Selasa, 02 Februari 2016

Langkah Awal Mengenal Indonesia dari Dekat


sekolah kami (Tim M)
Survei hari kedua, kami berdua mampir dulu ke SDK Necak untuk mengambil beberapa data. Menyedihkan, kelas berantakan, bangku kurang. Keadaan kelas yang sering kulihat di tv kini muncul secara nyata. Berbagai acara dokumenter yang menayangkan tentang ironi negeri sangat menarik bagiku. Perjalanan panjang menembus rimba, melalui tanah cadas berlumpur, mendaki gunung lewati lembah, di daerah pedalaman yang jauh dari hingar-bingar kota mengusik jiwa petualanganku.


Seringkali aku memimpikan bisa mengalami pengalaman seperti itu, namun itu hanya sebatas mimpi saja karena ketidakmampuan secara finansial dan jaringan tentunya. Lagi pula ngapain juga ke situ, buang-buang duit saja ga mungkin ada dermawan yang baik hati menyedekahkan sebagian hartanya untuk memberangkatkanku jalan-jalan ke sebuah tempat terpencil. Sampai beberapa tahun kemudian aku sadar bahwa kini sedang berada di tempat terpencil itu. Tempat di mana aku bisa melihat ironi negeri secara langsung, tempat di mana aku bisa merasakan perjalanan “mahal” yang bisa memuaskan jiwa petualanganku. Di antara jajaran bukit dan pegunungan Manggarai ini petualanganku dimulai, sebuah petualangan yang menguras fisik dan emosi.

Usai “menikmati tontonan” menyedihkan itu, kami bertemu dengan bapak-bapak penjual ikan dari Benteng Jawa. Dengan memikul ikan yang tak seberapa banyak, dia menempuh perjalan berjam-jam dari Benteng Jawa sampai ke kampung Gumbang. Entah, apa yang dia harapkan dari sepikul ikan yang dibawanya jalan berjam-jam. Kalau bicara untung, pastinya ga seberapa dengan usaha yang telah dilakukannya. Ya ampun.. baper banget sih aku ini.
Siang hari kami mampir ke rumah Pak Heribertus, salah seorang guru yang sering menemani kami. Nasi merah campuran dengan lauk sederhana menjadi sajian utama yang disediakan untuk kami. Nasi yang kumakan di sini sangatlah enak, tanpa lauk pun aku sangat menikmatinya. Entah bagaimana cara mereka menanam beras seenak ini. Pak Heri tinggal di rumah sederhana bersama istrinya, sambil istirahat kami pun ngobrol ditemani kopi yang dicampur kedelai (rasanya lebih “ringan” dari kopi yang biasa kami minum di sana).

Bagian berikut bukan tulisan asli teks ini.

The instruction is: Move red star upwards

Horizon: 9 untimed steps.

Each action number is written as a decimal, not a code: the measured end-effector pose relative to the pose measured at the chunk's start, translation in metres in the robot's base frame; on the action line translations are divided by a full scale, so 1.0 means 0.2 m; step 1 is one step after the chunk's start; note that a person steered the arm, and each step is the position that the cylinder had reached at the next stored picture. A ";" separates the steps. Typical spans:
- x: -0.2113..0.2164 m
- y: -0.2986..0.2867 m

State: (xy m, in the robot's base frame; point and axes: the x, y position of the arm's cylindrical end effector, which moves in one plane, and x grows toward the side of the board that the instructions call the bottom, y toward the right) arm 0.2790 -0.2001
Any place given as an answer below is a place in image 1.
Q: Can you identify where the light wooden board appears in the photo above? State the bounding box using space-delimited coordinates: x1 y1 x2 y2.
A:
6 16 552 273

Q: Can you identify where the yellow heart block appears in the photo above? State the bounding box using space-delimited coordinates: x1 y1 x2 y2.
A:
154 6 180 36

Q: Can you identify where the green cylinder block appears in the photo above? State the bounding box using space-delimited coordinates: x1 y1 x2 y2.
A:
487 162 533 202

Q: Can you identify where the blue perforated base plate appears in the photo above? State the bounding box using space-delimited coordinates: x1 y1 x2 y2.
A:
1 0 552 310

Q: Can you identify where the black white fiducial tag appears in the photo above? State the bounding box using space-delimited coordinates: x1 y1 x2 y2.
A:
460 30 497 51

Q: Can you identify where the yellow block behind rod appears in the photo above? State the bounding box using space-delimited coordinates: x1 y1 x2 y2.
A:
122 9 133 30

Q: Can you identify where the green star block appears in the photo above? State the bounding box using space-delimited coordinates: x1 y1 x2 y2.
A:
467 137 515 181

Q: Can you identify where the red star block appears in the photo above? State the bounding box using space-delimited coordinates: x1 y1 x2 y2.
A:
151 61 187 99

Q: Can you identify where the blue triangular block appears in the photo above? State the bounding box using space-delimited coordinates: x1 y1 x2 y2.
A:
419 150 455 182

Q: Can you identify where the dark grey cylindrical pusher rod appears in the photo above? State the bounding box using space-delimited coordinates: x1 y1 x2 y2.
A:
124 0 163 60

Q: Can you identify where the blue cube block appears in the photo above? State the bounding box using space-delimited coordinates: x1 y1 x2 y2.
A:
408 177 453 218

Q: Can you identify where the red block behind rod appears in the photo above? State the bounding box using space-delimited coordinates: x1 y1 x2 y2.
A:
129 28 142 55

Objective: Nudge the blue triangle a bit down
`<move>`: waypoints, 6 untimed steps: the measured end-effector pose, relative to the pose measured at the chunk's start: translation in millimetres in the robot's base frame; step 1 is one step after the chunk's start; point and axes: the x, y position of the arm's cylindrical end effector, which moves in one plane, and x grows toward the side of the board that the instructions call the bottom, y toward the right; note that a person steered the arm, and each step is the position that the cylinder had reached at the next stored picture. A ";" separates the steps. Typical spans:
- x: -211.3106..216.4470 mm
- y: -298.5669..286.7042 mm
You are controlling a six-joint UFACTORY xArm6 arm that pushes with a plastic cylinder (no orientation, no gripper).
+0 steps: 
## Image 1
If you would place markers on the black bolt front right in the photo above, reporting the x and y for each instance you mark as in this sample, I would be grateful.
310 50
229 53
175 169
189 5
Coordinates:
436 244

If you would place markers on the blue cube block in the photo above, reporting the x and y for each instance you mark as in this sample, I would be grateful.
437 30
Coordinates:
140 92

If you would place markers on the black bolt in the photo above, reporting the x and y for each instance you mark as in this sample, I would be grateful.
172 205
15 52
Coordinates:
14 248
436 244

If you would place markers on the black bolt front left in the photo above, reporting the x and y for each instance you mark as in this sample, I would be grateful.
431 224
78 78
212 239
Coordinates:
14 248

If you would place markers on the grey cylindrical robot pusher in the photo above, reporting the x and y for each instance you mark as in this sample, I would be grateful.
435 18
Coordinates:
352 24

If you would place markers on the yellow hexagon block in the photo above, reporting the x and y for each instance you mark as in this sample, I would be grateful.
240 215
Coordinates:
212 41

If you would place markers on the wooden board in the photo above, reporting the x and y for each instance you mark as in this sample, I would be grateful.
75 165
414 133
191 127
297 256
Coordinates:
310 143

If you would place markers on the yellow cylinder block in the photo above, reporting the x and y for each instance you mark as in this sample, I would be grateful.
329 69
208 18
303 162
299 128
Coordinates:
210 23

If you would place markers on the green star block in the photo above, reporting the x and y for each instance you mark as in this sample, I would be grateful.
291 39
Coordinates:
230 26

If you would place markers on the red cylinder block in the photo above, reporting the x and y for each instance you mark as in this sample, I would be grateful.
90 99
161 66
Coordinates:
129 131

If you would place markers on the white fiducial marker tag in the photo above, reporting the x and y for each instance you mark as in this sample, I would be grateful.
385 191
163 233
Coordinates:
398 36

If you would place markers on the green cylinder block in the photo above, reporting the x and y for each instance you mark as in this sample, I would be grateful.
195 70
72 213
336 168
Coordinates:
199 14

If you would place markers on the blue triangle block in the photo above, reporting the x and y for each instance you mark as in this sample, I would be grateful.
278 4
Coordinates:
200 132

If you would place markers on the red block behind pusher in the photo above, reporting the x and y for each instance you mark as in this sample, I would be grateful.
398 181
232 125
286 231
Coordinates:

Pak Heri dan istrinya begitu ramah menyambut kami. Meski belum lama kenal, mereka tak segan menjamu kami seperti keluarga sendiri. Menyuguhkan sajian terbaik yang mereka miliki untuk kami. Obrolan mengalir dengan lancar walau baru kenal kemarin. Dari obrolan itu, kami tahu bahwa di Flores sudah tidak ada suku asli karena banyak pendatang dari suku lain yang sudah kawin campur dan mereka pun mengaku sebagai suku Flores. Menurut beberapa literatur pun demikian, orang Flores merupakan campuran dari berbagai suku seperti Bajo, Bugis, termasuk juga orang lokal Flores sendiri.  
bentang alam Compang Necak (Tim M)
Tanah terbuka di sini masih sangat luas, bergunung-gunung luasnya. Penduduk yang mendiami daerah ini terbilang sedikit, tak sebanding dengan luasnya tanah yang ada. Sebagian tanah sudah diolah menjadi kebun atau sawah, namun masih banyak juga yang berupa hutan. Seluruh tanah yang ada di sini adalah milik adat yang peruntukannya diatur sedemikian rupa sehingga tiap-tiap warga punya hak atas sepetak tanah. Pembagian tanah ini dilakukan oleh tetua adat kepada para pendahulu, kemudian dibagi ke anak cucunya hingga saat ini.